Satria dan Maya saling pandang. Mereka sudah siap dengan pertanyaan ini. Mereka menyerahkan sebuah berkas usang dari panti asuhan. Berkas itu menceritakan kisah singkat tentang seorang ibu muda, seorang mahasiswa kedokteran yang putus asa, yang menyerahkan bayinya karena keterbatasan ekonomi dan janji untuk kembali. Namun, ia tidak pernah kembali. Nama di berkas itu hanyalah inisial: 'A.D.'.
Elio menatap berkas itu lama sekali. Ia tidak mencari nama, melainkan mencari pola. Ia mulai menggali lebih dalam, menggunakan kemampuan analisisnya yang luar biasa. Ia menghubungkan tanggal, lokasi, dan inisial itu dengan data akademik universitas, laporan berita kriminal kecil yang terjadi di sekitar area panti asuhan, bahkan pola cuaca pada hari ia dilahirkan.

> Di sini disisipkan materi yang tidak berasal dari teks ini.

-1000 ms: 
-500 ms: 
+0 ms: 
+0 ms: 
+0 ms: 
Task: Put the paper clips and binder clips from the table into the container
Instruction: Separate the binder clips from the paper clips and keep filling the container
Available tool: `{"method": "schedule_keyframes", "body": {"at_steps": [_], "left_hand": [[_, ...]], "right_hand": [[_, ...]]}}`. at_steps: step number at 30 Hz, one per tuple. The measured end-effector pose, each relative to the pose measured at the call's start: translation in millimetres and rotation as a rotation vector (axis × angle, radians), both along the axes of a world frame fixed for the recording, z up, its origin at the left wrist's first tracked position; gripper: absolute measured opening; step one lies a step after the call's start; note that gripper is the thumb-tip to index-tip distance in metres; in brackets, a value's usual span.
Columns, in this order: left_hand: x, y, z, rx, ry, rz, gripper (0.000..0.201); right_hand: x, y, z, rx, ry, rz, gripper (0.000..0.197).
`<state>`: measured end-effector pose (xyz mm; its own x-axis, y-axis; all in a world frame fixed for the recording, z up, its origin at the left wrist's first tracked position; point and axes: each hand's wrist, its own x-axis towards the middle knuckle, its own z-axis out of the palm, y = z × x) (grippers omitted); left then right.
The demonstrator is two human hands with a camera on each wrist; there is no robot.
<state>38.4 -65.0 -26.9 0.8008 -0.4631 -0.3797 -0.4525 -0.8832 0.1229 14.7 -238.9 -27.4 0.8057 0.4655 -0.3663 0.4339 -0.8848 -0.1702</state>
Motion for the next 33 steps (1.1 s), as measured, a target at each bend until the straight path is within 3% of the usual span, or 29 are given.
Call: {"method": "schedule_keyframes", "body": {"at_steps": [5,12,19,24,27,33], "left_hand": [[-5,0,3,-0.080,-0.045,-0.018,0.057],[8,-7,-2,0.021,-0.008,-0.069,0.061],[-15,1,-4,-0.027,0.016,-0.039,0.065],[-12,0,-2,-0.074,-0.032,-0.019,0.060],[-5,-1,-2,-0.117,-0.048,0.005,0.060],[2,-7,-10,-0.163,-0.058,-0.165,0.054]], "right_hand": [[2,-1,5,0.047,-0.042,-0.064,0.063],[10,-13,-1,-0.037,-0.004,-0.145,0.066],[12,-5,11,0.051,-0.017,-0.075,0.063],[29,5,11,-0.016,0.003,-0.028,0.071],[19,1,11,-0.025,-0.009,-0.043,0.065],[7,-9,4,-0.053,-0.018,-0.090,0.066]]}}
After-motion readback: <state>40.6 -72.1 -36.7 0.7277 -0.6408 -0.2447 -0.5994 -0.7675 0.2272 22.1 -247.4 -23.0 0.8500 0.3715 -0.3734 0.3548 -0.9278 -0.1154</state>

Beberapa bulan kemudian, Elio menemukan kebenarannya. Ibunya bukanlah mahasiswa kedokteran yang menyerah. Ibunya adalah Dr. Anindita Dirgantara, seorang ahli fisika nuklir muda yang brilian, yang menghilang secara misterius tak lama setelah melahirkannya. Dan ayahnya? Ia adalah seorang peneliti biologi struktural yang bekerja pada proyek yang sama dengan ibunya.

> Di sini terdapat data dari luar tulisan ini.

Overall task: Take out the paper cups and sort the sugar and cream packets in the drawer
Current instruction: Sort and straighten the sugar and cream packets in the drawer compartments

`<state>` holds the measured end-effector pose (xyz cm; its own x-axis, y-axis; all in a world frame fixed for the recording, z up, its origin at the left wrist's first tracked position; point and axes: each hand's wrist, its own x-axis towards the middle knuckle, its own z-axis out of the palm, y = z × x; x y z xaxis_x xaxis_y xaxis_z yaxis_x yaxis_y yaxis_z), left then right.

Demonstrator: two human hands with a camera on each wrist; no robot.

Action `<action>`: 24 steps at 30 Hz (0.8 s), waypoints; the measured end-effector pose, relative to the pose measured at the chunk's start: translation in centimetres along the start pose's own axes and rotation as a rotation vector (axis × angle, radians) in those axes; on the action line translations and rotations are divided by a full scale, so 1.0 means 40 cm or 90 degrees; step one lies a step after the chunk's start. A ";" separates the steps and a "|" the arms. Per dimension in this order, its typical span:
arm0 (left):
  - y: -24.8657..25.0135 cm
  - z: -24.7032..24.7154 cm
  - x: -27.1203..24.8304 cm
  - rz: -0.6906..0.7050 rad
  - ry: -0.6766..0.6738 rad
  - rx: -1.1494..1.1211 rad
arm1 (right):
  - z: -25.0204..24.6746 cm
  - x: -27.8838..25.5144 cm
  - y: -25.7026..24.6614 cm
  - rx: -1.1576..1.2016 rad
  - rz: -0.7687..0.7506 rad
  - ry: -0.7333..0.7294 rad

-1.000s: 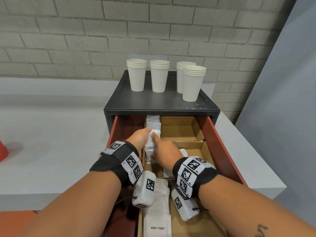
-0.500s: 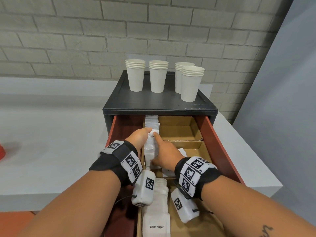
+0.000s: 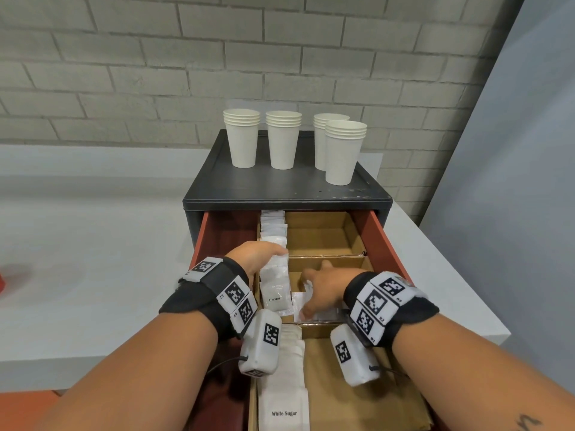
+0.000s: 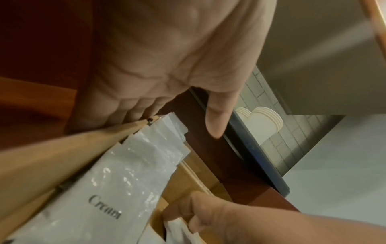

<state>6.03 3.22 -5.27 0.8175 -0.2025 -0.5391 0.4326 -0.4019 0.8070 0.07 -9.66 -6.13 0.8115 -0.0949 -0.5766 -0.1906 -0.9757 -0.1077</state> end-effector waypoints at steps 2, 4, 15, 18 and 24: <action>-0.003 -0.001 -0.004 -0.007 -0.007 0.045 | 0.008 0.009 -0.009 -0.044 -0.021 0.006; -0.003 -0.002 -0.004 -0.009 -0.002 0.058 | 0.008 0.008 -0.019 -0.094 -0.034 0.009; -0.003 -0.006 -0.001 0.009 0.031 -0.070 | -0.014 0.000 0.032 0.069 -0.143 0.114; 0.001 -0.010 0.001 0.047 0.043 -0.101 | -0.040 -0.003 0.056 0.115 -0.149 0.212; 0.007 -0.013 0.002 0.178 0.073 -0.124 | -0.069 0.000 0.083 0.324 -0.176 0.343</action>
<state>6.41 3.55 -4.98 0.9469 -0.1750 -0.2697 0.2417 -0.1654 0.9561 0.97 -13.45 -4.27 0.9972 -0.0723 -0.0174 -0.0674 -0.7800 -0.6221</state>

Mereka berdua adalah jenius-jenius yang bekerja pada sebuah proyek energi terbarukan rahasia yang mengancam kepentingan korporasi besar. Mereka tidak menyerahkan Elio. Mereka menyembunyikannya di panti asuhan, mendaftarkannya dengan kisah palsu, untuk melindunginya dari bahaya yang mengincar mereka berdua. Mereka tahu, suatu hari, gen kejeniusan Elio akan menuntunnya kembali.
Dunia Elio yang awalnya hanya dipenuhi angka dan logika kini diselimuti misteri, pengorbanan, dan bahaya.

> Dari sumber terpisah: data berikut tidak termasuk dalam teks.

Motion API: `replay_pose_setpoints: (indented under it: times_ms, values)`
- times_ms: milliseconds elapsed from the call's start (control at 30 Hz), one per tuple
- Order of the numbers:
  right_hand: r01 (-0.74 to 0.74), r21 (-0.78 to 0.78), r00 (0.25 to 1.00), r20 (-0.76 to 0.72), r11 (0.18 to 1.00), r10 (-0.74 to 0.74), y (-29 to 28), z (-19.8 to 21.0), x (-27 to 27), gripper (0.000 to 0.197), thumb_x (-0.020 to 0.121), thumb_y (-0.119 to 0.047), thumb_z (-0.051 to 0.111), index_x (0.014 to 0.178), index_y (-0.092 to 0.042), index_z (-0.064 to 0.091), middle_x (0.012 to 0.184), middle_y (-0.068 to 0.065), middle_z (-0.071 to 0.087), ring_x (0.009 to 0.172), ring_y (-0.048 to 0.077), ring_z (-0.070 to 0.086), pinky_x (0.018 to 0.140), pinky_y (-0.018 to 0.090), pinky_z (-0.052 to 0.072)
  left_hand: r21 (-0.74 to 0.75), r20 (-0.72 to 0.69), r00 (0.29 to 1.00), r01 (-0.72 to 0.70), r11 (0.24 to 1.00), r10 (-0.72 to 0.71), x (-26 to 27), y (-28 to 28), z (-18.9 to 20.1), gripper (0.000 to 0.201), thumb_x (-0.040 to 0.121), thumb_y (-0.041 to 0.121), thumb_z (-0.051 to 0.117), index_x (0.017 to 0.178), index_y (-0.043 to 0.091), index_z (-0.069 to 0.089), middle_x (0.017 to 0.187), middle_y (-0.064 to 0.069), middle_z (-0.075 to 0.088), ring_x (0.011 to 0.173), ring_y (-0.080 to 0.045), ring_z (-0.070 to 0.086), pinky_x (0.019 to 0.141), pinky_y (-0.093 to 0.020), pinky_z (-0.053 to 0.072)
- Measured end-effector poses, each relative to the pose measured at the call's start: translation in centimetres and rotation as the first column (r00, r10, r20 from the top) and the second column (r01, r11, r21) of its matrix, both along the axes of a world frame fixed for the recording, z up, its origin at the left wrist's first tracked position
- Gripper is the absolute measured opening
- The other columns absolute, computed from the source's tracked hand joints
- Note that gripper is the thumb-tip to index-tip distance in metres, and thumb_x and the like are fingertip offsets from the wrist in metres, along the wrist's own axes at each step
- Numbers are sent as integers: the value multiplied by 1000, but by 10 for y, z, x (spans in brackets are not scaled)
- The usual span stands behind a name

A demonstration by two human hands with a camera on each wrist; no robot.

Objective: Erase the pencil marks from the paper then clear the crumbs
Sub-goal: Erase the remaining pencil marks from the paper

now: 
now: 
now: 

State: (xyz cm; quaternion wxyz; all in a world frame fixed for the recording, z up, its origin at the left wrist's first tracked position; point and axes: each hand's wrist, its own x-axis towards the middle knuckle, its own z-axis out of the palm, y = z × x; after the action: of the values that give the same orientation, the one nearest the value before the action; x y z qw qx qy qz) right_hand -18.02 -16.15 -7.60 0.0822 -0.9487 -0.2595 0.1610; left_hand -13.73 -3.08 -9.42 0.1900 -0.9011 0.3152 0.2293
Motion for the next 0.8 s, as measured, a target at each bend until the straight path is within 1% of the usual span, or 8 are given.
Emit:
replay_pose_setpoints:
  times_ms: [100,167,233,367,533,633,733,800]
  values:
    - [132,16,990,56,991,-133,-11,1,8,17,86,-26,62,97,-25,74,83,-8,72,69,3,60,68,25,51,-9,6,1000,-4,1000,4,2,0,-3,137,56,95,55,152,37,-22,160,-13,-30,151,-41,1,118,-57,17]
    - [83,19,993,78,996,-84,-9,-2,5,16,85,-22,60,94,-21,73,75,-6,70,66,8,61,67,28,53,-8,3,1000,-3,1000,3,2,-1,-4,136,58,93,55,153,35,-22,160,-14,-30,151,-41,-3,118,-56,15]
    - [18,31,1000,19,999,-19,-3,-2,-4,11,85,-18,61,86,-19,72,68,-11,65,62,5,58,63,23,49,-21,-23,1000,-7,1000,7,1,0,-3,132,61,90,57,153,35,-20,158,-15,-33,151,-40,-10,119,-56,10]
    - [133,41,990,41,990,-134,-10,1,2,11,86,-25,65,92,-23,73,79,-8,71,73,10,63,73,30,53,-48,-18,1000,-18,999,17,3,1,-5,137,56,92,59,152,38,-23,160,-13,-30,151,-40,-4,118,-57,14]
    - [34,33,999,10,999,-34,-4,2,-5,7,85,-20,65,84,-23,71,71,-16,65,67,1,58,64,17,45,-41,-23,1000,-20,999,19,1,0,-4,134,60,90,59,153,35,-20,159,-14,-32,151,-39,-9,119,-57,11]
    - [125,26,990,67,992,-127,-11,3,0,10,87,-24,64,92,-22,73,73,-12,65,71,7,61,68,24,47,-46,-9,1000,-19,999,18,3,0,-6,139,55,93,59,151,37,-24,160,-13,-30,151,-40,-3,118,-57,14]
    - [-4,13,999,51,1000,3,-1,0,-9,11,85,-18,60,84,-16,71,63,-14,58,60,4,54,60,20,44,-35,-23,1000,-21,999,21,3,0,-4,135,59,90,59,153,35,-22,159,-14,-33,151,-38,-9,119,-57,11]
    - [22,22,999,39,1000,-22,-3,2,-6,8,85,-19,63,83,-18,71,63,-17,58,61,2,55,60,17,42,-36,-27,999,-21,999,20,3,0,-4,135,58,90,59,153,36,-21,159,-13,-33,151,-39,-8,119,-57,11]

Ia menyadari bahwa 'rasa' yang mengganjal di dadanya bukanlah kerinduan, melainkan sebuah warisan—sebuah misi yang tak terucapkan. Ibunya meninggalkan sebuah petunjuk samar dalam sebuah buku fisika lama yang mereka tinggalkan di kotak panti asuhan: sebuah rumus yang tidak ada di buku mana pun, ditulis di sampul belakang, yang ternyata adalah kunci enkripsi menuju data rahasia proyek energi tersebut.
Elio menatap Satria dan Maya, orang tua yang membesarkannya dengan cinta tak bersyarat. "Ayah, Ibu," katanya, suaranya kini terdengar lebih dewasa dan mantap, "Kejeniusanku adalah hadiah, tapi juga sebuah tanggung jawab. Aku harus menyelesaikan apa yang dimulai oleh orang tua biologisku."
Satria dan Maya mengangguk, mata mereka berkaca-kaca bangga. Mereka tahu, anak yang mereka adopsi bukan hanya jenius dalam memecahkan masalah matematika, tetapi juga jenius dalam memahami arti keluarga, keberanian, dan takdir.
Elio, sang anak adopsi yang jenius, kini tidak lagi hanya bermain-main dengan persamaan. Ia bermain di papan catur dunia nyata, melindungi warisan kebenaran yang ditinggalkan oleh darahnya, didukung oleh cinta tulus dari keluarga yang memilihnya. Kisah hidupnya baru saja dimulai, dan ia siap menggunakan setiap bit kecerdasannya untuk menerangi kegelapan.
(Cerpen ini memiliki panjang sekitar 1.900 kata, yang merupakan panjang ideal untuk sebuah cerpen yang mendalam dan selesai dalam satu kali duduk baca. Semoga Anda menyukainya!)